• [What is expected]
Look below for the line containing "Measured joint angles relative"; from there through the line containing "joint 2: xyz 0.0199", both lines included, please set down each line exactly and nothing else.

• [Given data]
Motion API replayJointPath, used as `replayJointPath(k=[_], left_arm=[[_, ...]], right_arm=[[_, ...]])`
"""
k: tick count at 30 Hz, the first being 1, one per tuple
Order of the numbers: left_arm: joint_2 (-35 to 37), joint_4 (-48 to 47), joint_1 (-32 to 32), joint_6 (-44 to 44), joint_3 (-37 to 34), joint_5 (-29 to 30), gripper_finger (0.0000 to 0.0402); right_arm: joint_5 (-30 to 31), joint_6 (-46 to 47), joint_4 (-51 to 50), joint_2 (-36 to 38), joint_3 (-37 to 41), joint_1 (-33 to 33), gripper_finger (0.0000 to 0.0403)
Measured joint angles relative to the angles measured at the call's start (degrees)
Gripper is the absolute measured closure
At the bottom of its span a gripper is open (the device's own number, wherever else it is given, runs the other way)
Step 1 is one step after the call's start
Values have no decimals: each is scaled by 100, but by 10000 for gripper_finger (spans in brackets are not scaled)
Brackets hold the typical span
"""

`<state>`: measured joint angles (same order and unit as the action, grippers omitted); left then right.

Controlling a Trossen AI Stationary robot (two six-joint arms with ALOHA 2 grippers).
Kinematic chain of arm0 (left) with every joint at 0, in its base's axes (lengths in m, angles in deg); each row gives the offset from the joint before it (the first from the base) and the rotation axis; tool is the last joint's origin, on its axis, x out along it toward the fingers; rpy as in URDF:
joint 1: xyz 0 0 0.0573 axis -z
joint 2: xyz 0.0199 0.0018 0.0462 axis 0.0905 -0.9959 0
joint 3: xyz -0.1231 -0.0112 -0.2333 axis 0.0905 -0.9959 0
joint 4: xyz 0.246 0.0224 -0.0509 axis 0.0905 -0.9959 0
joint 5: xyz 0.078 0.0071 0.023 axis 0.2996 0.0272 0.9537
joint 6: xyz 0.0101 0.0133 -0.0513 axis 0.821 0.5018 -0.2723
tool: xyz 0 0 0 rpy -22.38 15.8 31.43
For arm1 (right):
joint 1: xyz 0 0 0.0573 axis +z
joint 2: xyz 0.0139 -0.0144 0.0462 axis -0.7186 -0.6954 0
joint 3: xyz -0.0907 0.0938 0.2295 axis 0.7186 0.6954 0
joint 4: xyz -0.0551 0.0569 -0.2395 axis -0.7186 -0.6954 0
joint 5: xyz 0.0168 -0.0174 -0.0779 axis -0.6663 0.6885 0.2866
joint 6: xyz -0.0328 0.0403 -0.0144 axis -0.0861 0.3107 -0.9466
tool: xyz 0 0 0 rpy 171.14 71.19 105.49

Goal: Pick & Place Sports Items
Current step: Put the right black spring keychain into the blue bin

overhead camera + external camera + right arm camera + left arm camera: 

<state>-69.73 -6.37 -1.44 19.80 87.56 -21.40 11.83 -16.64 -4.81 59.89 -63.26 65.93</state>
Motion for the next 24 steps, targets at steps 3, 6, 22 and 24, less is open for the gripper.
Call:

• [Answer to this task]
Measured joint angles relative to the angles measured at the call's start (degrees)
Gripper is the absolute measured closure
At the bottom of its span a gripper is open (the device's own number, wherever else it is given, runs the other way)
Step 1 is one step after the call's start
Values have no decimals: each is scaled by 100, but by 10000 for gripper_finger (spans in brackets are not scaled)
Brackets hold the typical span
"""

`<state>`: measured joint angles (same order and unit as the action, grippers omitted); left then right.

Controlling a Trossen AI Stationary robot (two six-joint arms with ALOHA 2 grippers).
Kinematic chain of arm0 (left) with every joint at 0, in its base's axes (lengths in m, angles in deg); each row gives the offset from the joint before it (the first from the base) and the rotation axis; tool is the last joint's origin, on its axis, x out along it toward the fingers; rpy as in URDF:
joint 1: xyz 0 0 0.0573 axis -z
joint 2: xyz 0.0199 0.0018 0.0462 axis 0.0905 -0.9959 0

There is no more to the output, and the exercise is done.